Cub Cave is located in northern San Antonio in Stone Oak Park. It has the
largest cave entrance in Bexar County but beyond that it is small and crawly
with breakdown on one side and solid wall on the other. A few years ago a
fireman was hurt during rescue training. I looked at the area, saw where a
large rock had moved and potential for serious collapse (again, I'm not
referring the amphitheater-like entrance room but a dark zone that extends
into the breakdown floor). Rock climbers discovered the cave around 10 or 15
years ago. One rock climbing guide, published before it bought by the city,
advised on how to trespass to get to the cave. The city does not allow
climbing and removes anyone caught.

George

-----Original Message-----
From: David [mailto:dlocklea...@gmail.com] 
Sent: Tuesday, August 25, 2009 12:03 AM
To: Cavers Texas
Subject: [Texascavers] Cub cave related

Here is a video of a rock-climber exiting the entrance at Cub Cave
near San Antonio.

The ending of the climb is quite impressive.

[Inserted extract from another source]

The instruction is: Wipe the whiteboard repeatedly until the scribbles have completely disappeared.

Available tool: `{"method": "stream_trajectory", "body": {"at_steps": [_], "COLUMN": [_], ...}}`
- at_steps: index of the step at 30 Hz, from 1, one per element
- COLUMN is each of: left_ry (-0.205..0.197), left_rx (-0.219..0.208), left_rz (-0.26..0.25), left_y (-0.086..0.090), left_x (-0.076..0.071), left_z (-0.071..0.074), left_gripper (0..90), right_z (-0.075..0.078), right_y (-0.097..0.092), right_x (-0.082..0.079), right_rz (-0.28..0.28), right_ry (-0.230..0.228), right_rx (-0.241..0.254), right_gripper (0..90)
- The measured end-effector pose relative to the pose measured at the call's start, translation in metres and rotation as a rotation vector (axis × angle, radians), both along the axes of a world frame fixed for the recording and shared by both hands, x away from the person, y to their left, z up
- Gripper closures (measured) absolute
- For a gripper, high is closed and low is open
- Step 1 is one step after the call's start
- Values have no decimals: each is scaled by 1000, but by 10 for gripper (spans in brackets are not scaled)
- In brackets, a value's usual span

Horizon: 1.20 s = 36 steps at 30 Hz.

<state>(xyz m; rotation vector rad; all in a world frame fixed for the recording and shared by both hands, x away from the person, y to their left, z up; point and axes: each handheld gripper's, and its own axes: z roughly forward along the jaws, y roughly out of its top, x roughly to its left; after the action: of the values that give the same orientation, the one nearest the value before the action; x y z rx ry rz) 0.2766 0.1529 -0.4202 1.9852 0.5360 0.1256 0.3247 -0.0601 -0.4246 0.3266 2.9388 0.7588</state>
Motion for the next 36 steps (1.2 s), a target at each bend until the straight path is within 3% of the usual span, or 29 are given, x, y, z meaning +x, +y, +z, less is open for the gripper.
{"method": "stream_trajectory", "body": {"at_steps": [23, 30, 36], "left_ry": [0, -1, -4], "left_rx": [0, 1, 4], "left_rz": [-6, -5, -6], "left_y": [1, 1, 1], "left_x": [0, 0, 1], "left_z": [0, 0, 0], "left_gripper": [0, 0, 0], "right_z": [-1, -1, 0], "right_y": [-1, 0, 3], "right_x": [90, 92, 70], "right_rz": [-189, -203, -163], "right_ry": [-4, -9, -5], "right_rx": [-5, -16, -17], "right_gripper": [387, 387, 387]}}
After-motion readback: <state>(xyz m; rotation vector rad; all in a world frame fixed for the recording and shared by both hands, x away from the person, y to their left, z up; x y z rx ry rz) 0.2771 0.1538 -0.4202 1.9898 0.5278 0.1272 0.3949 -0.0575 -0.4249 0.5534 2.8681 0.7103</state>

http://vodpod.com/watch/2046705-rock-climbing-thieving-texas-bastard-5-13-at
-cub-cave-in-san-antonio-texas

Rupesh Chhagan is obviously a good climber.   According to the link
below, he operates an acupuncture
clinic in Austin.

I think the video maker,  Long Ta, did a good job.    The video looks
great on a big monitor.


My only comments are that if person were in a vertical entrance to a
cave and he chose to exit
using rock-climbing techniques instead of SRT, wouldn't he still be
caving ??    If so, then you have
to practice somewhere somehow, and this type of cave seems like an
appropriate one to
practice.   Many cavers climb out of pits without ascenders, in places
like the entrance drop of "Emerald
Sink," however, these caving decisions are usually based on what is
more practical, such as whether to
rig and follow a handline, or just to free-climb very cautiously.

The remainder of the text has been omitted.